**WHAT YOU ARE ASKED TO DO**
Copy every record below exactly.

**MATERIAL TO PROCESS**
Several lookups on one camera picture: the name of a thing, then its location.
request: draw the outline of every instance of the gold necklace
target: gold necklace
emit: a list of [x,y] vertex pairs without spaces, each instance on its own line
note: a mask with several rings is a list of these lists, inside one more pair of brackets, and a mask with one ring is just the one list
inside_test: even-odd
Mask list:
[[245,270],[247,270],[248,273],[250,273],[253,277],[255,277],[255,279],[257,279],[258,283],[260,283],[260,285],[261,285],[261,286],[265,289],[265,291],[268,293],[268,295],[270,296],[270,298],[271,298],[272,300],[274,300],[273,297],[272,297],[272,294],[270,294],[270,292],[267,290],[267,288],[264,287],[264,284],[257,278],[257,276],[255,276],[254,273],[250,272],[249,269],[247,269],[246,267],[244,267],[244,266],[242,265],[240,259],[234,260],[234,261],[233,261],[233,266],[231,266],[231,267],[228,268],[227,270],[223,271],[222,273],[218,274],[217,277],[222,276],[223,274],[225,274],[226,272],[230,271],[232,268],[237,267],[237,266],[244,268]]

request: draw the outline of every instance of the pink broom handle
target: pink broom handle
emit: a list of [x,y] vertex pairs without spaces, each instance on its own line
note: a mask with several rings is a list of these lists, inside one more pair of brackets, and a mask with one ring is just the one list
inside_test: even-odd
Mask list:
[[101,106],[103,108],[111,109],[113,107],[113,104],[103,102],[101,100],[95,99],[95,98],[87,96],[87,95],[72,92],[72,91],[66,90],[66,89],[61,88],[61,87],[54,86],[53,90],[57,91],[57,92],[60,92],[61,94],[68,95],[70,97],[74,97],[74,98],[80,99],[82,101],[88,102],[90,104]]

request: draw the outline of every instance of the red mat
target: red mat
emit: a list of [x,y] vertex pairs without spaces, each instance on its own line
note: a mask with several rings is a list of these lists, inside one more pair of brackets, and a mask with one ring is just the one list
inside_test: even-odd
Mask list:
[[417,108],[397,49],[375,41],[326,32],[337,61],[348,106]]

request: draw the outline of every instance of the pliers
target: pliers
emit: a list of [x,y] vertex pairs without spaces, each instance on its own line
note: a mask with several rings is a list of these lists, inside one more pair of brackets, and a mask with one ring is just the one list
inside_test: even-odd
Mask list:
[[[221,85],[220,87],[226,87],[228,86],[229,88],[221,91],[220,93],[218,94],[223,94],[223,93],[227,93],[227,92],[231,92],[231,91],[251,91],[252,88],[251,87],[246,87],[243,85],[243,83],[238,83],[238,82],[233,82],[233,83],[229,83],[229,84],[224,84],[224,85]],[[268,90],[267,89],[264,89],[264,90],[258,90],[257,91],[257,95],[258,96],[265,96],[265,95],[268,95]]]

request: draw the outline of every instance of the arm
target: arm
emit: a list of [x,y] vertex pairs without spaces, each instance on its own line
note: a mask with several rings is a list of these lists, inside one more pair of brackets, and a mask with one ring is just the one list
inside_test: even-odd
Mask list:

**OUTPUT FOR THIS EXERCISE**
Several lookups on one camera picture: the name of a thing, then its location.
request: draw the outline of every instance of the gold necklace
target: gold necklace
emit: a list of [x,y] vertex pairs without spaces, each instance on its own line
note: a mask with several rings is a list of these lists, inside one more pair of brackets, and a mask with one ring is just the one list
inside_test: even-odd
Mask list:
[[245,270],[247,270],[248,273],[250,273],[253,277],[255,277],[255,279],[257,279],[258,283],[260,283],[260,285],[261,285],[261,286],[265,289],[265,291],[268,293],[268,295],[270,296],[270,298],[271,298],[272,300],[274,300],[273,297],[272,297],[272,294],[270,294],[270,292],[267,290],[267,288],[264,287],[264,284],[257,278],[257,276],[255,276],[254,273],[250,272],[249,269],[247,269],[246,267],[244,267],[244,266],[242,265],[240,259],[234,260],[234,261],[233,261],[233,266],[231,266],[231,267],[228,268],[227,270],[223,271],[222,273],[218,274],[217,277],[222,276],[223,274],[225,274],[226,272],[230,271],[232,268],[237,267],[237,266],[244,268]]

request: draw the outline of every instance of the pink broom handle
target: pink broom handle
emit: a list of [x,y] vertex pairs without spaces, each instance on its own line
note: a mask with several rings is a list of these lists, inside one more pair of brackets, and a mask with one ring is just the one list
inside_test: even-odd
Mask list:
[[101,106],[103,108],[111,109],[113,107],[113,104],[103,102],[101,100],[95,99],[95,98],[87,96],[87,95],[72,92],[72,91],[66,90],[66,89],[61,88],[61,87],[54,86],[53,90],[57,91],[57,92],[60,92],[61,94],[68,95],[70,97],[74,97],[74,98],[80,99],[82,101],[88,102],[90,104]]

request: draw the outline of every instance of the red mat
target: red mat
emit: a list of [x,y] vertex pairs without spaces, each instance on its own line
note: a mask with several rings is a list of these lists, inside one more pair of brackets, and a mask with one ring is just the one list
inside_test: even-odd
Mask list:
[[417,108],[397,49],[375,41],[326,32],[337,61],[348,106]]

request: draw the outline of every instance of the pliers
target: pliers
emit: a list of [x,y] vertex pairs without spaces, each instance on its own line
note: a mask with several rings is a list of these lists, inside one more pair of brackets, and a mask with one ring is just the one list
inside_test: even-odd
Mask list:
[[[221,85],[220,87],[226,87],[228,86],[229,88],[221,91],[220,93],[218,94],[223,94],[223,93],[227,93],[227,92],[231,92],[231,91],[251,91],[252,88],[251,87],[246,87],[243,85],[243,83],[238,83],[238,82],[233,82],[233,83],[229,83],[229,84],[224,84],[224,85]],[[268,90],[267,89],[264,89],[264,90],[258,90],[257,91],[257,95],[258,96],[265,96],[265,95],[268,95]]]

request: draw the outline of every instance of the arm
target: arm
emit: a list of [x,y] vertex pairs without spaces, each instance on its own line
note: a mask with several rings is a list of these lists, inside one more pair of brackets, and a mask with one ring is just the one list
inside_test: even-odd
Mask list:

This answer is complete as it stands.